Sunday, April 10, 2011

Caught in the middle of someone else's assumptions

Ballet is full of movement and drama. At the moment, that's true for us in the studio as well as on stage: Dancer's school has imploded. Blech! The artistic director is heading one way and the owner and assistant director are heading another.

There are plot twists: the school was going to close for financial reasons (then it wasn't), the artistic director was told to leave (or he wasn't), he's lying/she's lying/everyone's twisting the truth. There are whispered conversations, a flurry of email, official and secret meetings.
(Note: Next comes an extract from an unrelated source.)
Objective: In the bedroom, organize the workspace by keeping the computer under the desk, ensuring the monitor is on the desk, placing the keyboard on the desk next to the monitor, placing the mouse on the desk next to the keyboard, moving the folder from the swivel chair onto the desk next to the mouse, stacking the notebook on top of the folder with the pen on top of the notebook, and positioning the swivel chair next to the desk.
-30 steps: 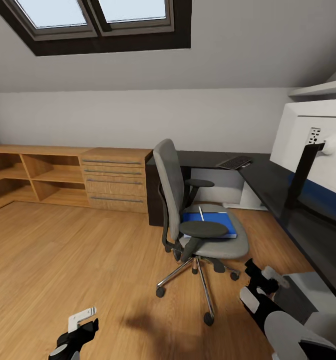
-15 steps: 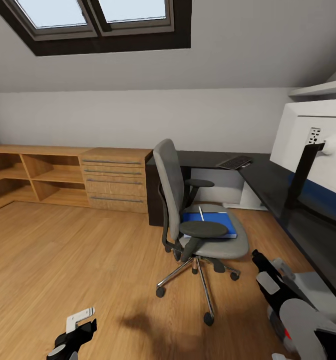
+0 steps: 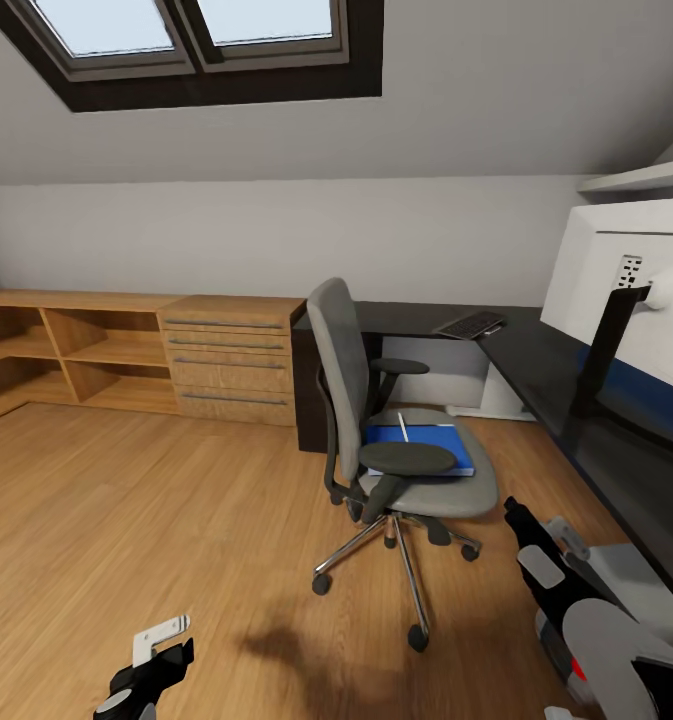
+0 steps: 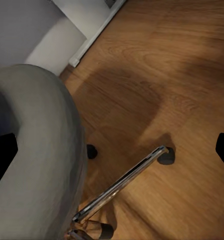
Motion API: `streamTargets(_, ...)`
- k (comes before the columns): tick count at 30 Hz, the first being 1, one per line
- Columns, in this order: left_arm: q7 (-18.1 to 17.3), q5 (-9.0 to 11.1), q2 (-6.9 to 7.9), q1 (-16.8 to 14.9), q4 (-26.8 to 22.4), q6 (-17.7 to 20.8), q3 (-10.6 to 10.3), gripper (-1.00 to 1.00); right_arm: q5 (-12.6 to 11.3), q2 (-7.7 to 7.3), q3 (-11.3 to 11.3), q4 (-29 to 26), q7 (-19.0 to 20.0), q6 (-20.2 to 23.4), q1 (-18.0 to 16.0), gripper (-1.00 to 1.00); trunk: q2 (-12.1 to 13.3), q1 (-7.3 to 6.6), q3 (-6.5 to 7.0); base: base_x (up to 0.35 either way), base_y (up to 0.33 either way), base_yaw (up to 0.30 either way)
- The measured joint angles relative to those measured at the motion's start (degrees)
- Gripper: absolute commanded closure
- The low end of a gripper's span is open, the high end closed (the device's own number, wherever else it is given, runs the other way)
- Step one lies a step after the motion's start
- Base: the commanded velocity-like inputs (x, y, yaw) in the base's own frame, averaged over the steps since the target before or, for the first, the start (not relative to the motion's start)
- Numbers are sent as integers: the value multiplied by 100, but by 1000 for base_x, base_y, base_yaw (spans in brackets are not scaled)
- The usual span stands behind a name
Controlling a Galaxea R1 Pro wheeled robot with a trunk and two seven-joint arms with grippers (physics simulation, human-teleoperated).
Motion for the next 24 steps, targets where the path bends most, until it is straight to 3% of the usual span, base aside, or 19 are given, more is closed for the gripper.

I remind myself that most of this tempest is unimportant unless I choose to swim in the teapot. I can ignore the bickering over details, since it's pretty clear there was fault on both sides. I don't have to engage in speculation or gossip. All I need is to know enough to do my job, which is to find Dancer excellent training with strong (and stable) instructors. That could mean choosing side A, or side B, or going elsewhere.

So I listen to the main players, and sift through their strategically-spun stories, and balance what they say against what I know about their characters. And as I talk cautiously with others I'm reminded of a peculiar aspect of life: no matter how discreet and honest and trustworthy one is, people only trust you as much as they trust themselves. Those who tell tales assume that you will, too. Those who deceive assume it's the norm. Those who tell the truth but leave out a few highly pertinent details figure that everyone else does the same. It doesn't occur to them that you might just be trying to be... honest.

Which is all the more reason to be trustworthy, I think. Because if you're not out there as an example of how to live life that way, how will others even know that it's possible?